> [What is required]: When you reach the records below, output every one exactly as written but leave out any pictures.

> [Task material]:
= = = = =

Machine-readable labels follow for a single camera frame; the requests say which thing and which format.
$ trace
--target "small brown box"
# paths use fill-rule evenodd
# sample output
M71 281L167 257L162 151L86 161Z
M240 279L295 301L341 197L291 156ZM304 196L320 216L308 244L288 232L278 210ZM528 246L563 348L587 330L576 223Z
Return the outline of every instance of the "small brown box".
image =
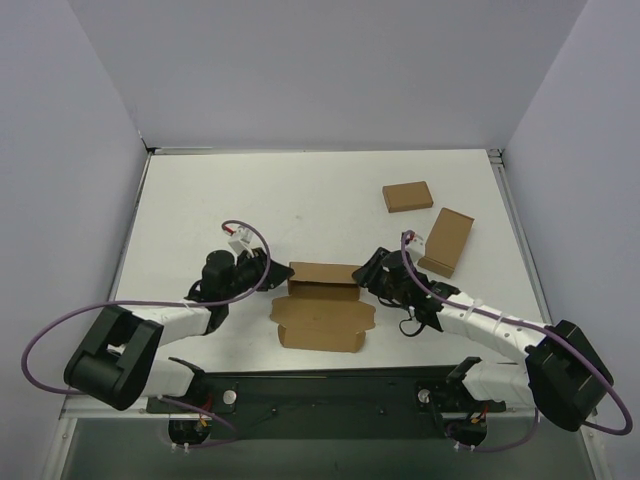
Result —
M440 210L425 243L424 257L418 260L418 266L451 278L472 225L471 217L448 208Z
M286 348L357 352L366 330L375 327L375 307L358 301L360 287L351 278L359 267L291 262L289 296L272 302L271 320Z
M387 185L382 187L382 194L389 213L408 212L433 206L433 198L427 182Z

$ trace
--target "wall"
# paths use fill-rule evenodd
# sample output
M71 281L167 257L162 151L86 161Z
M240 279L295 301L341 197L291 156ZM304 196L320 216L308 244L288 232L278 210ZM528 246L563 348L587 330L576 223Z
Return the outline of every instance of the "wall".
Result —
M70 0L151 146L503 147L585 0Z
M144 160L67 2L3 2L0 478L40 478L63 399L22 378L20 354L55 316L106 297ZM87 320L38 347L32 366L40 379L62 385Z
M584 328L640 412L640 4L590 0L506 149L506 170L556 320ZM621 426L613 402L603 424ZM638 478L638 428L608 438Z

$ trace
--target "table surface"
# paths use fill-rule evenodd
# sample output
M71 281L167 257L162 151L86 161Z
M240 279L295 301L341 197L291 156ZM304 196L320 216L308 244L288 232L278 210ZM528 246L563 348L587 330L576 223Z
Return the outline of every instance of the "table surface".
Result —
M387 213L382 186L426 180L433 208ZM118 299L179 300L200 278L207 254L228 248L226 219L257 227L281 263L363 264L379 246L399 248L411 228L427 236L442 207L475 218L447 280L508 314L541 322L502 197L484 150L288 152L151 157L117 288ZM430 278L441 279L426 272ZM215 333L161 347L206 371L264 371L454 365L501 355L426 329L404 337L406 312L376 306L376 327L358 353L283 348L269 319L286 286L230 307Z

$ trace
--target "purple cable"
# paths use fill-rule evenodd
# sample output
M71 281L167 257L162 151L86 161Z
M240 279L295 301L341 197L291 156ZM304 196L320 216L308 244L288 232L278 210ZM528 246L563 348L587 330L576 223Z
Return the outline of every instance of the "purple cable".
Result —
M469 451L472 451L474 453L499 453L499 452L504 452L506 450L511 450L512 448L520 447L520 446L524 445L525 443L527 443L529 440L531 440L534 437L534 435L536 434L536 432L538 431L538 423L540 423L540 412L536 408L534 410L534 413L533 413L533 424L531 425L531 428L529 429L527 434L524 437L522 437L520 440L517 440L517 441L515 441L513 443L508 443L506 445L500 445L498 447L474 447L474 448L471 448L469 445L465 445L464 443L460 443L460 442L458 442L458 445L460 445L460 447L462 447L464 450L469 450ZM447 428L446 428L447 437L451 438L452 440L455 440L455 438L453 438L453 436L452 436L452 430L453 430L453 426L455 424L456 424L455 422L450 423L449 425L447 425Z
M218 422L220 425L225 426L233 433L237 433L236 427L233 426L232 423L227 422L224 418L219 417L215 413L207 412L205 409L196 407L195 405L189 405L188 403L181 402L179 400L175 400L169 397L157 397L158 400L164 403L168 403L169 405L174 405L178 408L182 408L183 410L190 410L195 413L199 413L200 415L204 415L206 417L211 417L213 420ZM219 445L225 445L227 443L233 443L237 440L237 438L229 438L227 440L214 440L212 442L201 443L200 445L189 445L189 449L197 449L197 448L209 448L209 447L217 447Z
M108 302L94 303L86 307L78 308L77 310L74 310L65 315L62 315L60 318L57 318L56 320L51 322L49 325L47 325L38 333L36 333L36 335L29 341L24 351L22 352L22 357L20 359L20 368L22 370L22 374L25 376L27 381L31 383L34 387L49 393L59 393L62 395L84 395L82 392L79 392L77 390L70 390L67 388L58 388L58 387L52 387L50 385L46 385L40 382L39 380L37 380L29 371L29 354L31 353L31 350L33 350L33 347L36 345L36 343L38 343L42 339L42 337L44 337L47 333L49 333L51 330L53 330L55 327L57 327L61 323L66 322L70 318L73 318L82 313L86 313L91 310L110 307L114 305L138 306L138 307L176 307L176 308L219 307L222 305L229 305L230 303L239 302L240 300L244 300L249 295L255 293L260 287L260 285L262 285L262 283L267 279L267 276L269 275L269 269L271 268L271 250L269 250L269 245L267 244L267 241L262 236L262 234L258 230L256 230L254 227L249 225L248 223L241 222L240 220L227 220L226 222L222 223L222 228L226 227L229 224L240 225L241 227L245 227L251 230L260 239L260 241L262 242L262 245L264 246L265 254L267 257L264 273L262 274L262 277L260 277L260 280L258 280L258 283L256 283L252 288L247 290L242 295L238 295L237 297L234 297L230 300L221 300L218 302L180 303L180 302L154 302L154 301L147 301L147 300L111 300Z
M402 252L402 262L404 263L404 266L407 269L407 272L409 273L411 280L413 280L415 284L418 285L418 287L420 287L420 289L423 292L425 292L427 295L431 295L433 298L435 298L439 302L442 302L454 308L459 308L461 310L468 310L471 307L470 305L463 305L461 303L452 302L446 298L442 298L439 295L436 295L427 287L425 287L420 281L420 279L416 276L416 274L414 273L414 267L411 262L411 259L406 253L407 250L405 246L406 242L409 239L409 236L412 234L414 234L412 230L407 230L406 232L404 232L402 234L402 239L400 243L400 250ZM499 315L496 315L495 313L492 313L492 312L488 312L487 310L476 308L473 311L475 313L479 313L480 315L484 315L485 317L492 318L494 320L500 320ZM604 389L607 391L607 393L611 396L613 401L616 403L616 405L620 409L620 412L622 412L622 416L624 417L624 421L625 421L625 425L621 429L614 429L611 427L602 427L592 422L584 422L583 425L593 428L594 430L599 430L601 432L608 433L609 435L619 435L619 436L628 435L631 432L631 430L633 430L633 418L631 418L631 412L629 412L629 409L622 401L622 398L620 398L620 395L618 395L618 393L613 389L613 386L611 386L611 384L607 381L604 375L602 375L602 373L600 373L600 371L595 366L593 366L593 364L589 360L587 360L587 358L584 355L582 355L571 344L569 344L569 342L567 342L564 338L562 338L558 334L550 330L547 330L546 328L539 327L538 325L528 323L523 320L513 320L511 318L503 317L502 323L507 323L509 325L515 325L517 327L522 327L522 328L528 328L530 330L535 330L538 333L546 335L547 337L552 339L554 342L559 344L562 348L567 350L589 371L591 375L593 375L602 384Z

= = = = =

> [Reply to the task]:
Machine-readable labels follow for a single camera frame; the requests say which thing and which format.
$ trace
--target "small brown box"
# paths use fill-rule evenodd
# sample output
M71 281L167 257L162 151L86 161Z
M240 279L295 301L341 197L291 156ZM304 196L320 216L308 244L288 232L278 210ZM528 246L563 348L587 330L576 223Z
Return the outline of every instance of the "small brown box".
image =
Result —
M440 210L425 243L424 257L418 260L418 266L451 278L472 225L471 217L448 208Z
M286 348L357 352L366 330L375 327L375 307L358 301L360 287L351 278L359 267L291 262L289 296L272 302L271 320Z
M387 185L382 187L382 194L389 213L408 212L433 206L433 198L427 182Z

$ trace
--target "wall"
# paths use fill-rule evenodd
# sample output
M71 281L167 257L162 151L86 161Z
M240 279L295 301L341 197L291 156ZM304 196L320 216L308 244L288 232L278 210ZM528 246L563 348L587 330L576 223Z
Return the outline of every instance of the "wall".
Result —
M70 0L151 146L503 147L585 0Z
M144 160L67 2L3 2L0 478L40 478L63 399L22 378L20 354L55 316L106 297ZM87 320L38 347L32 366L40 379L62 385Z
M584 328L640 412L640 4L590 0L506 149L506 170L556 320ZM621 426L613 402L603 424ZM638 478L638 428L608 438Z

$ trace
--target "table surface"
# paths use fill-rule evenodd
# sample output
M71 281L167 257L162 151L86 161Z
M240 279L295 301L341 197L291 156ZM304 196L320 216L308 244L288 232L278 210ZM528 246L563 348L587 330L576 223Z
Return the outline of every instance of the "table surface".
Result —
M387 213L382 186L426 180L433 208ZM118 299L179 300L200 278L207 254L228 248L226 219L257 227L281 263L363 264L379 246L399 248L411 228L427 236L442 207L475 218L447 280L508 314L541 322L502 197L484 150L288 152L151 157L117 288ZM430 278L441 279L426 272ZM215 333L161 347L206 371L264 371L454 365L501 355L426 329L404 337L406 312L376 306L376 327L358 353L283 348L269 319L286 286L230 307Z

$ trace
--target "purple cable"
# paths use fill-rule evenodd
# sample output
M71 281L167 257L162 151L86 161Z
M240 279L295 301L341 197L291 156ZM304 196L320 216L308 244L288 232L278 210ZM528 246L563 348L587 330L576 223Z
Return the outline of every instance of the "purple cable".
Result —
M469 451L472 451L474 453L499 453L499 452L504 452L506 450L511 450L512 448L520 447L520 446L524 445L525 443L527 443L529 440L531 440L534 437L534 435L536 434L536 432L538 431L538 423L540 423L540 412L536 408L534 410L534 413L533 413L533 424L531 425L531 428L529 429L527 434L524 437L522 437L520 440L517 440L517 441L515 441L513 443L508 443L506 445L500 445L498 447L474 447L474 448L471 448L469 445L465 445L464 443L460 443L460 442L458 442L458 445L460 445L460 447L462 447L464 450L469 450ZM447 428L446 428L447 437L451 438L452 440L455 440L455 438L453 438L453 436L452 436L452 430L453 430L453 426L455 424L456 424L455 422L450 423L449 425L447 425Z
M218 422L220 425L225 426L233 433L237 433L236 427L233 426L232 423L227 422L224 418L219 417L215 413L207 412L205 409L196 407L195 405L189 405L188 403L181 402L179 400L175 400L169 397L157 397L158 400L164 403L168 403L169 405L174 405L178 408L182 408L183 410L190 410L195 413L199 413L200 415L204 415L206 417L211 417L213 420ZM219 445L225 445L227 443L233 443L237 440L237 438L229 438L227 440L214 440L212 442L201 443L200 445L189 445L189 449L197 449L197 448L209 448L209 447L217 447Z
M108 302L94 303L86 307L78 308L77 310L74 310L65 315L62 315L60 318L57 318L56 320L51 322L49 325L47 325L38 333L36 333L36 335L29 341L24 351L22 352L22 357L20 359L20 368L22 370L22 374L25 376L27 381L31 383L34 387L49 393L59 393L62 395L84 395L82 392L79 392L77 390L70 390L67 388L58 388L58 387L52 387L50 385L46 385L40 382L39 380L37 380L29 371L29 354L31 353L31 350L33 350L33 347L36 345L36 343L38 343L42 339L42 337L44 337L47 333L49 333L51 330L53 330L55 327L57 327L61 323L66 322L70 318L73 318L82 313L86 313L91 310L110 307L114 305L138 306L138 307L176 307L176 308L219 307L222 305L229 305L230 303L239 302L240 300L244 300L249 295L255 293L260 287L260 285L262 285L262 283L267 279L267 276L269 275L269 269L271 268L271 250L269 250L269 245L267 244L267 241L262 236L262 234L258 230L256 230L254 227L249 225L248 223L241 222L240 220L227 220L226 222L222 223L222 228L226 227L229 224L240 225L241 227L245 227L251 230L260 239L260 241L262 242L262 245L264 246L265 254L267 257L264 273L262 274L262 277L260 277L260 280L258 280L258 283L256 283L252 288L247 290L242 295L238 295L237 297L234 297L230 300L221 300L218 302L180 303L180 302L154 302L154 301L147 301L147 300L111 300Z
M402 252L402 262L404 263L404 266L407 269L407 272L409 273L411 280L413 280L415 284L418 285L418 287L420 287L420 289L423 292L425 292L427 295L431 295L433 298L435 298L439 302L442 302L454 308L459 308L461 310L468 310L471 307L470 305L463 305L461 303L452 302L446 298L442 298L439 295L436 295L427 287L425 287L420 281L420 279L416 276L416 274L414 273L414 267L411 262L411 259L406 253L407 250L405 246L406 242L409 239L409 236L412 234L414 234L412 230L407 230L406 232L404 232L402 234L402 239L400 243L400 250ZM499 315L496 315L495 313L492 313L492 312L488 312L487 310L476 308L473 311L475 313L479 313L480 315L484 315L485 317L492 318L494 320L500 320ZM604 389L607 391L607 393L611 396L613 401L616 403L616 405L620 409L620 412L622 412L622 416L624 417L624 421L625 421L625 425L621 429L614 429L611 427L602 427L592 422L584 422L583 425L593 428L594 430L599 430L601 432L608 433L609 435L619 435L619 436L628 435L631 432L631 430L633 430L633 418L631 418L631 412L629 412L629 409L622 401L622 398L620 398L620 395L618 395L618 393L613 389L613 386L611 386L611 384L607 381L604 375L602 375L602 373L600 373L600 371L595 366L593 366L593 364L589 360L587 360L587 358L584 355L582 355L571 344L569 344L569 342L567 342L564 338L562 338L558 334L550 330L547 330L546 328L539 327L538 325L528 323L523 320L513 320L511 318L503 317L502 323L507 323L509 325L515 325L517 327L522 327L522 328L528 328L530 330L535 330L538 333L546 335L547 337L552 339L554 342L559 344L562 348L567 350L589 371L591 375L593 375L602 384Z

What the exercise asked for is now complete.